Quote exactly and only this range of lines in the data below: the line that holds "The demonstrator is" to the line that holds "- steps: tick", both included.

===== Data section =====

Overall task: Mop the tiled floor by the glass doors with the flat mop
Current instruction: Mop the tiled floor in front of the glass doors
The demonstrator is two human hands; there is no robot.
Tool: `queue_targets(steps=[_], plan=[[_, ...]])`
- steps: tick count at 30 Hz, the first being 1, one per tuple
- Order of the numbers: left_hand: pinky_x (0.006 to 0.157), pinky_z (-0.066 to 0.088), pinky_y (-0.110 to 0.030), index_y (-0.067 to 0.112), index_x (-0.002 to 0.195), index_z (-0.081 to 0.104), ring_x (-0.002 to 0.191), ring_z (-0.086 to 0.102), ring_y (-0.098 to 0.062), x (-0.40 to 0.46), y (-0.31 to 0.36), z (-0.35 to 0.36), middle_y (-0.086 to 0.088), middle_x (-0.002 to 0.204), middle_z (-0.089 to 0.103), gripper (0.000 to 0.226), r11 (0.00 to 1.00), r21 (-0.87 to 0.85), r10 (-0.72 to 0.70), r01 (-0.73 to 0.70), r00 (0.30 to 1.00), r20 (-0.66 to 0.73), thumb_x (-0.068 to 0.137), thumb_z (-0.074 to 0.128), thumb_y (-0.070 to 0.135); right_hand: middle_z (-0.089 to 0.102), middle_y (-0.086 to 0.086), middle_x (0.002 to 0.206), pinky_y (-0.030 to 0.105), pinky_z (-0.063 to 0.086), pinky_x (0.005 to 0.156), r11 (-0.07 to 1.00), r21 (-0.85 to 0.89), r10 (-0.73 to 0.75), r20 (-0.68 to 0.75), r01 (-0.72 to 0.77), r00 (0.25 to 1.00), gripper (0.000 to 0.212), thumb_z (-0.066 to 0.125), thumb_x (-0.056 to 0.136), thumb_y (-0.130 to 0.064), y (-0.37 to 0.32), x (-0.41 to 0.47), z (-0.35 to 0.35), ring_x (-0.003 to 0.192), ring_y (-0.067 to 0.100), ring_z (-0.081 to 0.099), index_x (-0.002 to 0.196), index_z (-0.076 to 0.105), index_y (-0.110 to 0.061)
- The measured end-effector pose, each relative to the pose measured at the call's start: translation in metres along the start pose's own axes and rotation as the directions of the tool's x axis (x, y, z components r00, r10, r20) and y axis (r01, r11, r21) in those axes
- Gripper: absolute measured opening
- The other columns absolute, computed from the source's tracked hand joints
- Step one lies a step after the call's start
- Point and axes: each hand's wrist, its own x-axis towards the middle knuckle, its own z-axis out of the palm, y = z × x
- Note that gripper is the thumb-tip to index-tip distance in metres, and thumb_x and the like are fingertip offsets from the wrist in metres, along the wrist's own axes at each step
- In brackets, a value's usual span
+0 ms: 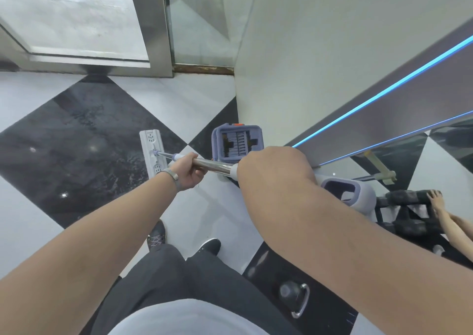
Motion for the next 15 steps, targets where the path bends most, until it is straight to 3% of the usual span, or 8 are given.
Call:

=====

* _Written answer_:
The demonstrator is two human hands; there is no robot.
Tool: `queue_targets(steps=[_], plan=[[_, ...]])`
- steps: tick count at 30 Hz, the first being 1, one per tuple

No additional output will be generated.